Patients
The study protocol was approved by the hospital ethics committee and written consent were obtained from patients’ parents.This study was approved by the ethical and scientific review board of the First Affiliated Hospital of Zhengzhou University (2019-KY-0202). We confrm that all methods were performed in accordance with the relevant guidelines and regulations. We included 169 children (40 males and 129 females), ranging in age from 6 to 18 years, who had received their first surgical treatment in our hospital and in whom postoperative histopathology showed papillary thyroid carcinoma. There was no history of radiation exposure in these patients. The following data were recorded in each patient: age, sex, tumor size, unilateral/bilateral involvement, presence/absence of diffuse microcalcification and multifocal, extrathyroidal extension, Tumor Nodes Metastasis (TNM) stage, Thyroid-Stimulating Hormone (TSH) level, treatment received, and findings on follow-up. All cases were diagnosed and managed in accordance with the 2015 American Thyroid Association (ATA) guidelines for the diagnosis and treatment of pediatric thyroid nodules and differentiated thyroid cancer.[12] All histologic slides were reviewed by two independent pathologists according to the 2010 American Joint Committee on Cancer (AJCC) Guidelines, Edition 7.
Data availability
The datasets used and/or analysed during the current study available from the corresponding author on reasonable request.
DNA extraction
The mutational analysis was performed on formalin-fixed, paraffin-embedded tumor tissue from the thyroid resection specimens. Three to six pieces of unstained sections (10 μm thick) from the tumor were deparaffinized and macro-dissected. DNA was extracted using a Qiagen tissue DNA extraction kit according to the manufacturer’s protocol (QIAamp DNA FFPE Tissue Kit, QIAGEN, Germany).
Gene detection
BRAF exon 15 was amplified using a BRAF mutation detection kit. Briefly, 5 μL DNA was added to 35 μL of the amplification system. The upstream primer sequence of BRAF was 5 '-ATGCTTGCTCTGatagGAA-3' while the downstream primer sequence was 5 '-GCATCTCAGGGCCAAA-3'. Polymerase Chain Reaction (PCR) amplification was then performed.
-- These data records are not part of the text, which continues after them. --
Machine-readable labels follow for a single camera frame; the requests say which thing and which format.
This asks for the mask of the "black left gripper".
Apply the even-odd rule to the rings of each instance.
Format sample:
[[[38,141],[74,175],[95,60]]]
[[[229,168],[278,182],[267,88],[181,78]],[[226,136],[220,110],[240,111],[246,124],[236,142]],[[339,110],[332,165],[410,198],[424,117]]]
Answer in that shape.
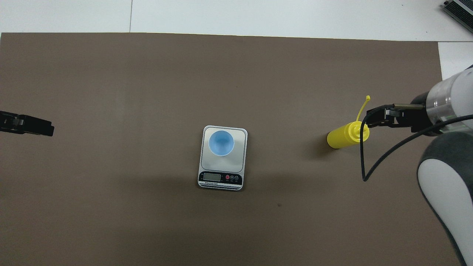
[[[19,123],[18,116],[17,113],[0,111],[0,131],[7,133],[28,133],[49,137],[54,135],[55,128],[51,121],[32,116],[21,116],[21,131],[17,130]]]

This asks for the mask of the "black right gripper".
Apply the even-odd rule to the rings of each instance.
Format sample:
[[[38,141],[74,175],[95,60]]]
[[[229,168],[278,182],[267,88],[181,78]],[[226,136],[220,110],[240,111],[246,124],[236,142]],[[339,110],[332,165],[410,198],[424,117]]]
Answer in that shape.
[[[411,133],[417,133],[425,128],[433,126],[427,114],[427,97],[427,92],[416,96],[410,103],[422,105],[423,108],[402,110],[402,115],[396,118],[397,124],[399,124],[400,127],[410,128]],[[394,105],[382,105],[366,111],[365,124],[368,128],[382,126],[392,127],[395,124],[395,118],[388,113],[393,109]]]

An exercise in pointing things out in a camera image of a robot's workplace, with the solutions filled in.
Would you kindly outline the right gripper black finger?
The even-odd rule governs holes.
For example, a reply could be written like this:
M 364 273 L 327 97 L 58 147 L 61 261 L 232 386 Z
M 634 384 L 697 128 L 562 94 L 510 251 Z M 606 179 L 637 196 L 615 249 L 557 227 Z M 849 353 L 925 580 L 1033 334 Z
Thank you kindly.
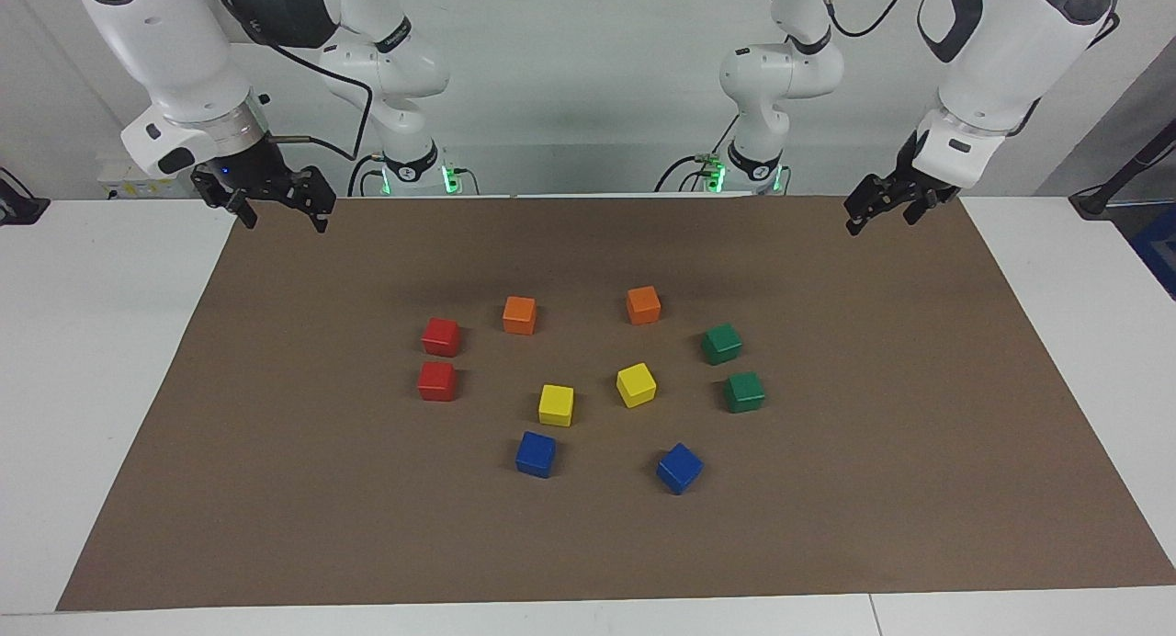
M 326 233 L 338 196 L 322 172 L 310 165 L 290 170 L 289 181 L 290 209 L 305 213 L 318 233 Z
M 211 170 L 206 170 L 205 167 L 195 167 L 191 180 L 193 187 L 198 190 L 198 195 L 211 208 L 223 209 L 234 214 L 246 229 L 253 229 L 256 226 L 258 216 L 249 205 L 248 198 L 246 198 L 246 189 L 223 187 L 219 183 L 218 178 Z

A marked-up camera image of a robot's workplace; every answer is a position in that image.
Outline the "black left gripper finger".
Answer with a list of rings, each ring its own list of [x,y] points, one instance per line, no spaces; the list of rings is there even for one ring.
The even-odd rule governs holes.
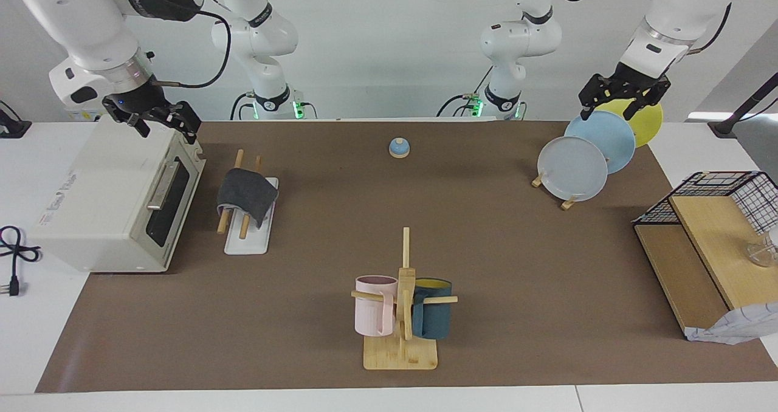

The amplification conditions were as follows: pre-denaturation at 95°C for 15 min; then denaturation at 94°C for 30 sec; annealing at 64°C for 20 sec; extension at 72°C for 30 sec for 35 cycles, the last 72°C extension being for 10 min. BRAF amplification products were purified and sequenced by the BigDye® Terminator v3.1 Cycle Sequencing Kit (Applied Biosystems, USA). Each sample was tested at least three times to ensure the repeatability of sequencing results.
Statistical analysis
The Chi-square test was used to assess whether BRAFV600E mutations were associated with age, sex, unilateral/bilateral involvement, presence/absence of diffuse microcalcification and extrathyroidal extension, multifocal/unifocal involvement, TNM stage, TSH level, treatment, and findings on short-term follow-up. Student’s t test and Mann-Whitney test were used appropriately for continuous numerical data, after applying the Shapiro-Wilk test for normality. Continuous data were summarized as median and range or mean ± standard deviation. All statistical calculations were performed using the SPSS Statistics 22.0 (IBM Inc., Armonk, New York, USA). A p value of <0.05 was considered statistically significant.